Hurd, who had been acting as George Holcombe’s orderly, made some bad coffee which the officers drank, sitting in a circle, eating old bread and halfcooked bacon strips. Harry was still belligerent. Lieutenant Hart, who was no match for him and probably knew it, covered his sense of inferiority by being huffy and sarcastic. Joe Matthews wanted only to keep the peace and Moore was a quiet chap, not at all inclined to back up Hart. George Holcombe spread out the map for them and indicated as well as he could where they were going — supposing the men got themselves fed and they ever started. The sun was riding high, the freshness gone from the air before Wright was able to blow assembly. There was some delay in lining up. ‘That spring’s dry,’ the first sergeant told George Holcombe. ‘They’ve been hunting around, but there is n’t any other water. I don’t think more than four or five of them got their canteens filled.’
‘We’ll find some water,’ George Holcombe promised. ‘We’ve wasted hours now. Get them in line. Make sure they have all their equipment.’
‘A lot of them say they won’t carry it, George. It’s quite a load for a hot day.’
‘Well, they’ll be sorry.’ He noticed that several men in the first rank had removed their boots and stockings and stood barefoot. ‘We may have to march fifteen or twenty miles,’ he said, exasperated. ‘Tell those fellows to put their shoes on!’
‘They say it hurts them too much, Captain. They’ve got pretty good calluses.’ It would be hopeless to try to correct these matters unless he wished to spend the morning arguing. ‘They ’ll be sorry,’ he repeated, futilely. He walked down the line and said to Lieutenant Moore, ‘We’ll march them in column of companies by the right flank — ’
He broke off, turning his head. Moore turned, too. The ranks, fairly quiet before, were instantly completely quiet. After a moment it came again, at a great distance, but distinct on the hot morning air : a deep dull sound like something heavy — the earth itself, perhaps — being moved in the southwest. ‘That’s cannon,’ a surprised voice remarked.

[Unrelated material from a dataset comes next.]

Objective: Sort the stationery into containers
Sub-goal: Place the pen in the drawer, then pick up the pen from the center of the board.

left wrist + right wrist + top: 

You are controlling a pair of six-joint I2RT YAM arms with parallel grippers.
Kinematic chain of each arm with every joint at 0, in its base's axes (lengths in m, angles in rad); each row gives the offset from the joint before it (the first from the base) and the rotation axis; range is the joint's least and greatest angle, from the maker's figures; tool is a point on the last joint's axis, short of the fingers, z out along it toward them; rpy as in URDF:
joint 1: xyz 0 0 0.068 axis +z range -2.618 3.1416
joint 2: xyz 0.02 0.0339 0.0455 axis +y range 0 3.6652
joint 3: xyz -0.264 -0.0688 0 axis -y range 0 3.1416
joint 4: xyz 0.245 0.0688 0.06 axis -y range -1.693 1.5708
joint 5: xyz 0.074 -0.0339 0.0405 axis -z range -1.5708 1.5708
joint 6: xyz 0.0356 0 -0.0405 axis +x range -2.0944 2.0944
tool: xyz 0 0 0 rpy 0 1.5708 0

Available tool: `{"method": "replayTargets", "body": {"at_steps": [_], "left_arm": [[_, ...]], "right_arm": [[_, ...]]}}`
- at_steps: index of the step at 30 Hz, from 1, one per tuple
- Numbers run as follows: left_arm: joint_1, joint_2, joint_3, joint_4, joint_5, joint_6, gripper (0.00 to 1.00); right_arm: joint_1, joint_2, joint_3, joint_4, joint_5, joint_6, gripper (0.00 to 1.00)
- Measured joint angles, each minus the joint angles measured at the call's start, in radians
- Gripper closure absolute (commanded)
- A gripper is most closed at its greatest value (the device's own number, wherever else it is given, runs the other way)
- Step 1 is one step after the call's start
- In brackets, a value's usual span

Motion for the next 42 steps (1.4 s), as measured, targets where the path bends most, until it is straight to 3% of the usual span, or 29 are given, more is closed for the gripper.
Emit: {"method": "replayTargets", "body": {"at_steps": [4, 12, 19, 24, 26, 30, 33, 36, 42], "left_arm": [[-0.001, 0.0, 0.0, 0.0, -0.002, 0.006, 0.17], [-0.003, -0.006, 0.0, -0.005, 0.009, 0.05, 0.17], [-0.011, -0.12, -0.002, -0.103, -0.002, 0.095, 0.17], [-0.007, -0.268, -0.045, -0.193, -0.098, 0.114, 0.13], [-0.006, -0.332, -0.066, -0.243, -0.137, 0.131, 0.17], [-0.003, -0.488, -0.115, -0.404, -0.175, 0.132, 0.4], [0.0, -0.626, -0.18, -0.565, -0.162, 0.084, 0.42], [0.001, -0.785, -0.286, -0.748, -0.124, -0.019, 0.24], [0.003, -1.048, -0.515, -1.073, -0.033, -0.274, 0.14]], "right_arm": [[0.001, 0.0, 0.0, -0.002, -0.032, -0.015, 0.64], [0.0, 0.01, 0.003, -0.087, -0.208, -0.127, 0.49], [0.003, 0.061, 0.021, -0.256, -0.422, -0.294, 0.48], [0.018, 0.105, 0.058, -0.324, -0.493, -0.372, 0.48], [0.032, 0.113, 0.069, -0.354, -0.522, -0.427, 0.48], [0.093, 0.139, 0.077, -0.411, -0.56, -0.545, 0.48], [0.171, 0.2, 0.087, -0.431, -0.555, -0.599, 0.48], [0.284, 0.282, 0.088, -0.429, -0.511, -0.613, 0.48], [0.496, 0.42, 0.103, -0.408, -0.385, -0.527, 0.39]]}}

‘Battalion, attention!’ George Holcombe called. ‘By the right flank — ’
Sergeants’ voices went up in chorus. Harry Vanzant roared, ‘Right face, you blockhead! Don’t you know how to march by the flank?’
‘Forward,’ George Holcombe continued, giving them time enough to correct any initial errors. They had evolved themselves moderately well into ranks of four. ‘Route step, march! ’ He swung a leg over his horse. Lieutenant Hart’s sharp voice reached him above the tramping: ‘Arms at will, simpleton, but keep your muzzle up! Do you want to shoot Luke’s head off?’ A gruffer voice guffawed, ‘ Luke’d never miss it,’ Riding to the front, George Holcombe half turned in his saddle, looking back at the column, now altogether into the shadowed woods closing down on the lane. This view of them was more encouraging. Their uniforms, seen not too closely, looked well, clean and new.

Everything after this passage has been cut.